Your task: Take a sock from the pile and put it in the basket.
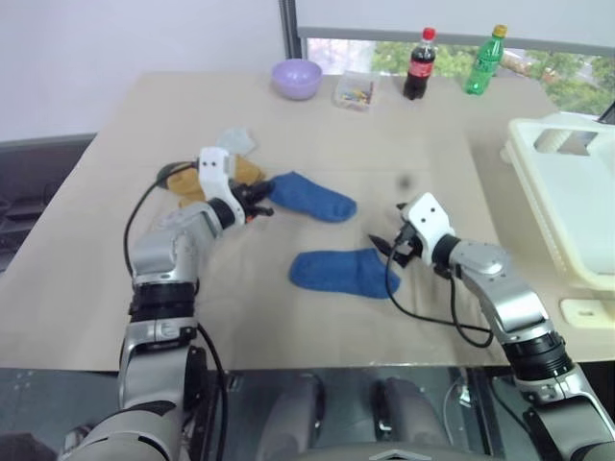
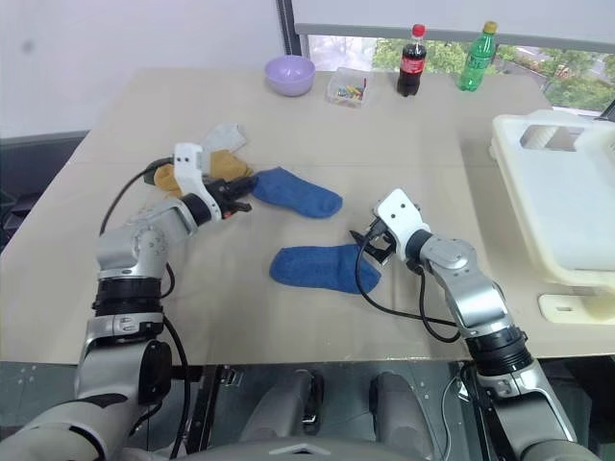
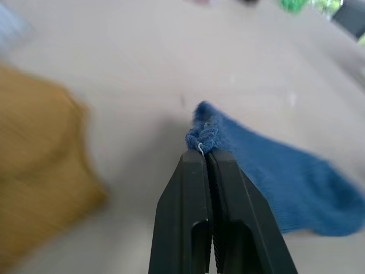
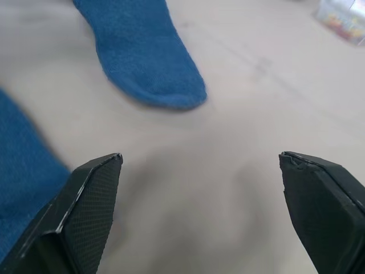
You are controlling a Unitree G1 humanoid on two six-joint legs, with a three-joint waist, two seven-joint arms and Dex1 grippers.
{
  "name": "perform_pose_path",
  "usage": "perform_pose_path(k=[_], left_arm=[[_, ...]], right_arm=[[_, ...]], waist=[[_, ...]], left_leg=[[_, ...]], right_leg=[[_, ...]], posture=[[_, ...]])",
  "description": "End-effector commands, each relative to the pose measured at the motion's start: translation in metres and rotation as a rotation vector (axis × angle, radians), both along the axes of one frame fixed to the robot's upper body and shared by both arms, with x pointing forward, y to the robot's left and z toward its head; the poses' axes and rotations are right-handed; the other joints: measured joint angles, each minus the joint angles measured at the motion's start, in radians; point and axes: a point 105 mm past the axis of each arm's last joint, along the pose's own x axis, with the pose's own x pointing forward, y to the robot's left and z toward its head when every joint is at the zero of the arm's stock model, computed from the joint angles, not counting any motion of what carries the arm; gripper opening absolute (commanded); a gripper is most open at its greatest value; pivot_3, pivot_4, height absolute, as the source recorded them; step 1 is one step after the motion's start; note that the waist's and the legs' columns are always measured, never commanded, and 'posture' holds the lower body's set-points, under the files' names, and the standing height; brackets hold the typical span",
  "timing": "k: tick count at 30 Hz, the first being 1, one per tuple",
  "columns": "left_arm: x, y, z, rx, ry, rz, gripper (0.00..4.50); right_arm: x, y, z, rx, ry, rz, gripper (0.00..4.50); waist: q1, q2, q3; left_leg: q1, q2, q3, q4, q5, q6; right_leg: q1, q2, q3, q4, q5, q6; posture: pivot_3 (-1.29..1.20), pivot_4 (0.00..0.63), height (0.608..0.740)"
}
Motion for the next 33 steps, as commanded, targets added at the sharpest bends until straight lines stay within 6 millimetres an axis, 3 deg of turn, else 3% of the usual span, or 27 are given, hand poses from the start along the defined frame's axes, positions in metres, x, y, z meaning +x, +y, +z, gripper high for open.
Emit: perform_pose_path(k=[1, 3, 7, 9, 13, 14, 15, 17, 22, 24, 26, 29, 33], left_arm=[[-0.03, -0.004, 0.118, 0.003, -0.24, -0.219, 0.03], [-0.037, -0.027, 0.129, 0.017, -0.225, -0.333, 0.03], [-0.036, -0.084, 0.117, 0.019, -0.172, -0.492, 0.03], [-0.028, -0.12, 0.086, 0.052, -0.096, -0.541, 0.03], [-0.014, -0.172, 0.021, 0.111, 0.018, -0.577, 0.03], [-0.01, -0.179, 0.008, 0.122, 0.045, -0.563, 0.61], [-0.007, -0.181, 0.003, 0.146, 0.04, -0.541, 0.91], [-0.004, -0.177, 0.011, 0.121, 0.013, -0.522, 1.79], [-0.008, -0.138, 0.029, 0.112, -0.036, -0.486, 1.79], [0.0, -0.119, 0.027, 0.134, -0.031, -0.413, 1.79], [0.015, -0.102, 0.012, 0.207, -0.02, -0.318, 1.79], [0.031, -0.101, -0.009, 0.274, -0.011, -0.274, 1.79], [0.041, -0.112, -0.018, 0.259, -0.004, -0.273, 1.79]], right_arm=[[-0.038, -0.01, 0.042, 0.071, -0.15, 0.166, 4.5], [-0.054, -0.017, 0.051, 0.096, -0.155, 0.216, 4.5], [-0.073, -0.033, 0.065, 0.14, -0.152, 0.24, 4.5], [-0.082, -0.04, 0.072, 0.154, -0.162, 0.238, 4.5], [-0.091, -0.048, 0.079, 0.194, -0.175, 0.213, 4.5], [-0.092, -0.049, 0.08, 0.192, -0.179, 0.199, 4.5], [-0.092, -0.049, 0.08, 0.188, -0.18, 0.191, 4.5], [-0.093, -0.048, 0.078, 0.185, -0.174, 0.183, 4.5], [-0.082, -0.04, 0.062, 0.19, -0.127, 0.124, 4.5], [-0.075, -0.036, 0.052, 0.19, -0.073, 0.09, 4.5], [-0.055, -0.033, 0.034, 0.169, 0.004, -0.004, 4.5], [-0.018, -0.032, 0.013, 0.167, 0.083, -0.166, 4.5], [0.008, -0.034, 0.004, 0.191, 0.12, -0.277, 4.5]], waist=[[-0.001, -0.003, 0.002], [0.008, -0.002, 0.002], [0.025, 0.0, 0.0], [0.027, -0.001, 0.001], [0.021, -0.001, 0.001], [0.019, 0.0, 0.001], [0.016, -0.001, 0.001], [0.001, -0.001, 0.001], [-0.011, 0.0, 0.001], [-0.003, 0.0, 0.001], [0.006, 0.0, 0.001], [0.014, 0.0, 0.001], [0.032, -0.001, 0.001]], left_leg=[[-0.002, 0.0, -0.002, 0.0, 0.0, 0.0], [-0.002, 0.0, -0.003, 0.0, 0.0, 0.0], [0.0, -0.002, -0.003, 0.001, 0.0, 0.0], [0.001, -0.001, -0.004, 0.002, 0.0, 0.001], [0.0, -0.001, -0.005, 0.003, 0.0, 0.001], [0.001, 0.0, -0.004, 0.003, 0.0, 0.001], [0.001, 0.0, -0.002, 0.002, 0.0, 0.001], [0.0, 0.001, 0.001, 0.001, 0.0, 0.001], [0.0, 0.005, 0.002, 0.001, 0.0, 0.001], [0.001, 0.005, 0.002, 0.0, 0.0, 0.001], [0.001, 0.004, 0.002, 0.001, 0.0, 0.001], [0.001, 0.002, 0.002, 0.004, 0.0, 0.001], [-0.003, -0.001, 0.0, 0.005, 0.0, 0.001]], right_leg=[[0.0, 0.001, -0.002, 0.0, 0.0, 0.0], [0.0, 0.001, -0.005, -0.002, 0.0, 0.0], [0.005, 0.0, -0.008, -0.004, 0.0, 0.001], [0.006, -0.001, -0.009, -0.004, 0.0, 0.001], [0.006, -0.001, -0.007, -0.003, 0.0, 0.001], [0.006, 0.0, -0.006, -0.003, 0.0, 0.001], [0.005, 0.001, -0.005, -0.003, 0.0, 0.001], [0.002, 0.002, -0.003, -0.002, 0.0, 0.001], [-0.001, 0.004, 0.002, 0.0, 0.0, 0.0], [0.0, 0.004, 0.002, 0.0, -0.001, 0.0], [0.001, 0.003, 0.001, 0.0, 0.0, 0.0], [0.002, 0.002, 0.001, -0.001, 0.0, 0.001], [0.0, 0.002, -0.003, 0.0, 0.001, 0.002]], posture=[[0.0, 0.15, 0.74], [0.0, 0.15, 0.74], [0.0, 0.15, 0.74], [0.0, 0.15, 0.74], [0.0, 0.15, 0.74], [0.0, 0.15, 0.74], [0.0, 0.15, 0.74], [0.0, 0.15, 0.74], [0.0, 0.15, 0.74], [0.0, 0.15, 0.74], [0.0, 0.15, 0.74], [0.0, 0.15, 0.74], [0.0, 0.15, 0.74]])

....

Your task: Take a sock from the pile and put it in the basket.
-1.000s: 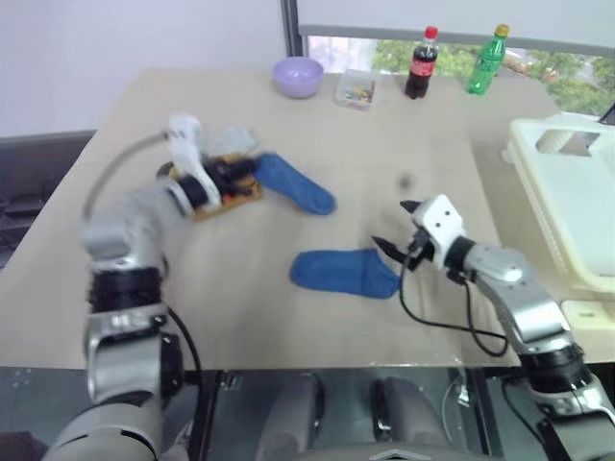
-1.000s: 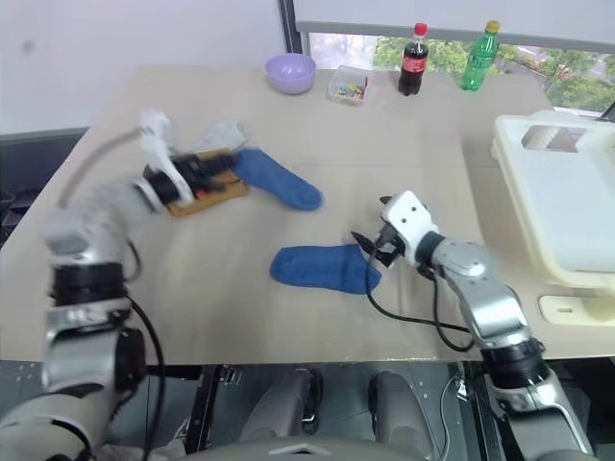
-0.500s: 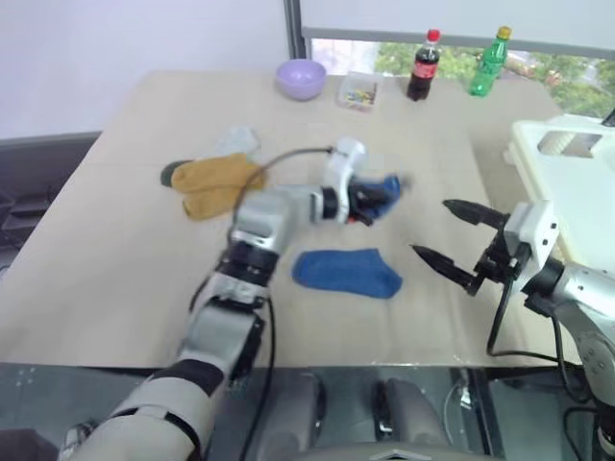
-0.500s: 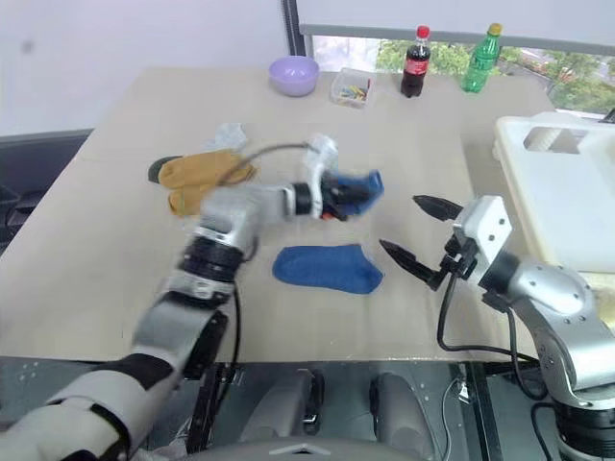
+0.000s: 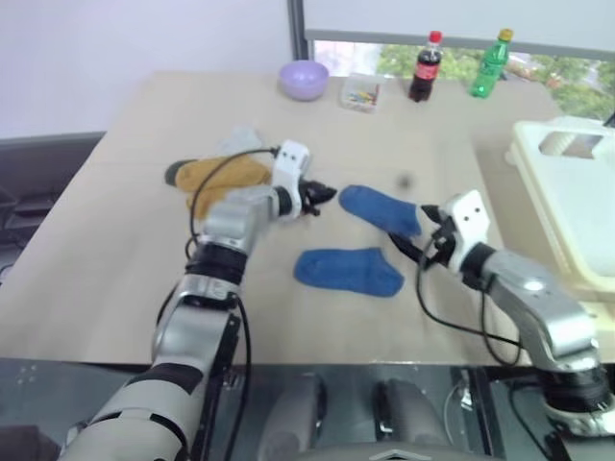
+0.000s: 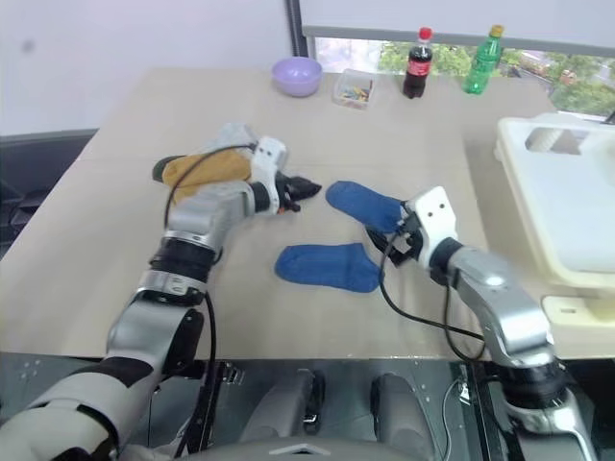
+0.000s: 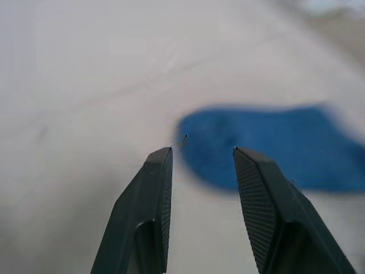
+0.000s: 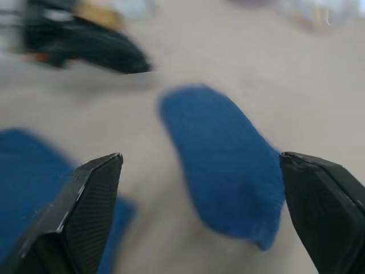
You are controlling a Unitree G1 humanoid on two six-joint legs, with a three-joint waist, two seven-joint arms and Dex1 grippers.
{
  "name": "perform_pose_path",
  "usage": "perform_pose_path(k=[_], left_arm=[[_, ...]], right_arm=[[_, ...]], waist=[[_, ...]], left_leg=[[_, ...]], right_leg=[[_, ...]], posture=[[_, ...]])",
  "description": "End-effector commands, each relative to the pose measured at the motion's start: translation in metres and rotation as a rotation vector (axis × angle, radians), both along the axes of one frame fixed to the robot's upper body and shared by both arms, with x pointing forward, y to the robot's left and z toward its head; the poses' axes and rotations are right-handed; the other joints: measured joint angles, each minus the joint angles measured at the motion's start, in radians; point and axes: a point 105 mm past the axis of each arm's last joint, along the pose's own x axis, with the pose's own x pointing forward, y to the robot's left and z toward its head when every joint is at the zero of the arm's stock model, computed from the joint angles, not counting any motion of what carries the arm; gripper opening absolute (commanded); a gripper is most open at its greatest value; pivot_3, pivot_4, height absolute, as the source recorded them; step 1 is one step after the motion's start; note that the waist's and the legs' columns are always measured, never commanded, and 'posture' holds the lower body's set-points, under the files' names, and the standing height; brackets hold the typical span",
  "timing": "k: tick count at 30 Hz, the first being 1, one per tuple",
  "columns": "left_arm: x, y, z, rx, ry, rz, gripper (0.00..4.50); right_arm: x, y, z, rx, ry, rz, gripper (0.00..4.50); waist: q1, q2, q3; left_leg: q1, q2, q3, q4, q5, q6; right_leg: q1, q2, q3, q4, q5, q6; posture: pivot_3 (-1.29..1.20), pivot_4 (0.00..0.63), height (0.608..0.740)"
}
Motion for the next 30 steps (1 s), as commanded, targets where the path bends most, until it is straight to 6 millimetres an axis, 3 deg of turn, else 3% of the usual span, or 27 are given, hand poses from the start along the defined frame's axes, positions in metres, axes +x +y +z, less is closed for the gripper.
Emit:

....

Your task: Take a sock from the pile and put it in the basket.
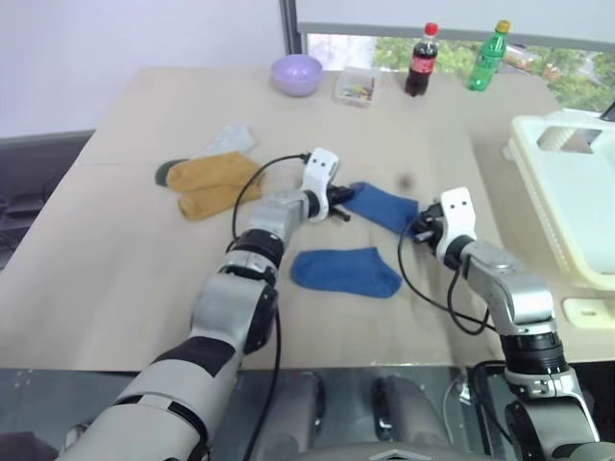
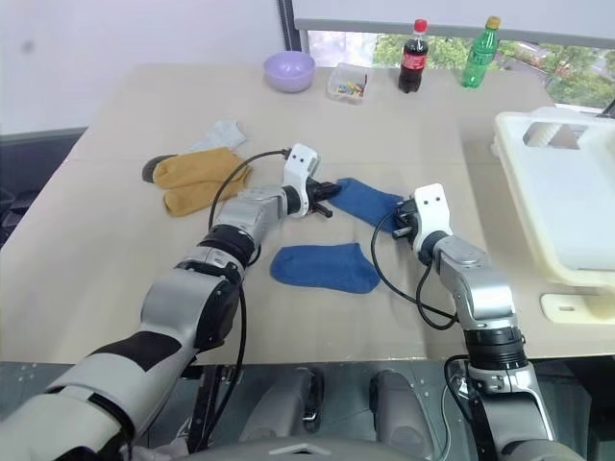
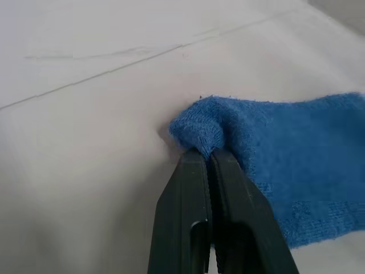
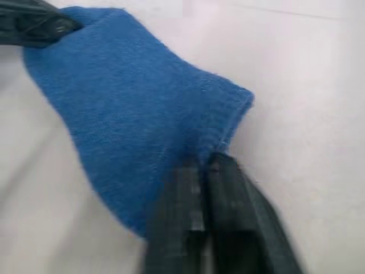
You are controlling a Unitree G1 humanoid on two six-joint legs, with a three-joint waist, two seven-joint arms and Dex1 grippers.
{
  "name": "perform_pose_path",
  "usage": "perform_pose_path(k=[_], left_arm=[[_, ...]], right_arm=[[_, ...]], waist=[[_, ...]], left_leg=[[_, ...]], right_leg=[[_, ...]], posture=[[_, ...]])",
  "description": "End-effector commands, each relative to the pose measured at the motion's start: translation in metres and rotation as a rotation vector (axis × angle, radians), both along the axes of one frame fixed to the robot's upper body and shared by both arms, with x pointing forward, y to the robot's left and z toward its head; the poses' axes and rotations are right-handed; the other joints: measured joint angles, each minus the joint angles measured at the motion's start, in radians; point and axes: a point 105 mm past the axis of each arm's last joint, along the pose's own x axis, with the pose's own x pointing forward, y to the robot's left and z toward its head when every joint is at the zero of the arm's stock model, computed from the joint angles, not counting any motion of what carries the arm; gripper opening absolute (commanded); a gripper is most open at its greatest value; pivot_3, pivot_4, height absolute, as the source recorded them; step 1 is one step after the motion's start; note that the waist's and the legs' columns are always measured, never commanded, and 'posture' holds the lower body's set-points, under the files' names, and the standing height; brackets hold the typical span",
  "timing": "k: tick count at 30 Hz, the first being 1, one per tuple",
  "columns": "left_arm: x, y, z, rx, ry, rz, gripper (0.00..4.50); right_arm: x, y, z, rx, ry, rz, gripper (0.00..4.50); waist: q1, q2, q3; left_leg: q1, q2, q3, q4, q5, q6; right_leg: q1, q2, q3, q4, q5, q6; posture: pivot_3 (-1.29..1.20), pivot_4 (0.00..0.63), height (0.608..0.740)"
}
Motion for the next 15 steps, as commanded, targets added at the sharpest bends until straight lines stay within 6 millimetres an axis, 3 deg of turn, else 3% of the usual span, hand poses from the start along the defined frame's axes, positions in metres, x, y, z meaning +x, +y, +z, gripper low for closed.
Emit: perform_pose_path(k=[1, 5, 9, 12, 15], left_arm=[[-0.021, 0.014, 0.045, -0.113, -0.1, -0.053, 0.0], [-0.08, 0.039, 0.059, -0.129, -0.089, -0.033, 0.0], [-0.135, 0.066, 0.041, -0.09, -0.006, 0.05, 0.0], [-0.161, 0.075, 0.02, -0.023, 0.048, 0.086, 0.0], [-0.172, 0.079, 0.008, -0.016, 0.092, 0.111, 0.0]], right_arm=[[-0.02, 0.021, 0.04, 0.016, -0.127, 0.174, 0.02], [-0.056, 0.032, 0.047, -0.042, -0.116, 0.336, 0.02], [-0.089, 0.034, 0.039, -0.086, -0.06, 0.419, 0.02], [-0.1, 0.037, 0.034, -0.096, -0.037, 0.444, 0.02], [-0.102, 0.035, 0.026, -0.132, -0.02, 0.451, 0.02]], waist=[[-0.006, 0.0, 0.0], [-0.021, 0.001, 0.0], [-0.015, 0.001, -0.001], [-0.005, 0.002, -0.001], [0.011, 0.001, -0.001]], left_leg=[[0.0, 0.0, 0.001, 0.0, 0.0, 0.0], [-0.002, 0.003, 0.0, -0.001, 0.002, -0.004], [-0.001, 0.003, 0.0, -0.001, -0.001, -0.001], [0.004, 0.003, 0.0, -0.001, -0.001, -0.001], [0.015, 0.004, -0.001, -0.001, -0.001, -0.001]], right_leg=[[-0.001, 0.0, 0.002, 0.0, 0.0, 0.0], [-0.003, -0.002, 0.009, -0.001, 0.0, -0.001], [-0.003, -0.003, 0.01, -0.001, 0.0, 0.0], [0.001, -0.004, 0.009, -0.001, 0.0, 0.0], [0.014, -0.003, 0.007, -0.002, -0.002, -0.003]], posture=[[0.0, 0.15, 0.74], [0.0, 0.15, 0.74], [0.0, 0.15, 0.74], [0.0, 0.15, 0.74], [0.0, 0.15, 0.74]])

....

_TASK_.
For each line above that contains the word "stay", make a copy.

_ANSWER TO THE PROBLEM_.
Motion for the next 33 steps, as commanded, targets added at the sharpest bends until straight lines stay within 6 millimetres an axis, 3 deg of turn, else 3% of the usual span, or 27 are given, hand poses from the start along the defined frame's axes, positions in metres, x, y, z meaning +x, +y, +z, gripper high for open.
Motion for the next 15 steps, as commanded, targets added at the sharpest bends until straight lines stay within 6 millimetres an axis, 3 deg of turn, else 3% of the usual span, hand poses from the start along the defined frame's axes, positions in metres, x, y, z meaning +x, +y, +z, gripper low for closed.

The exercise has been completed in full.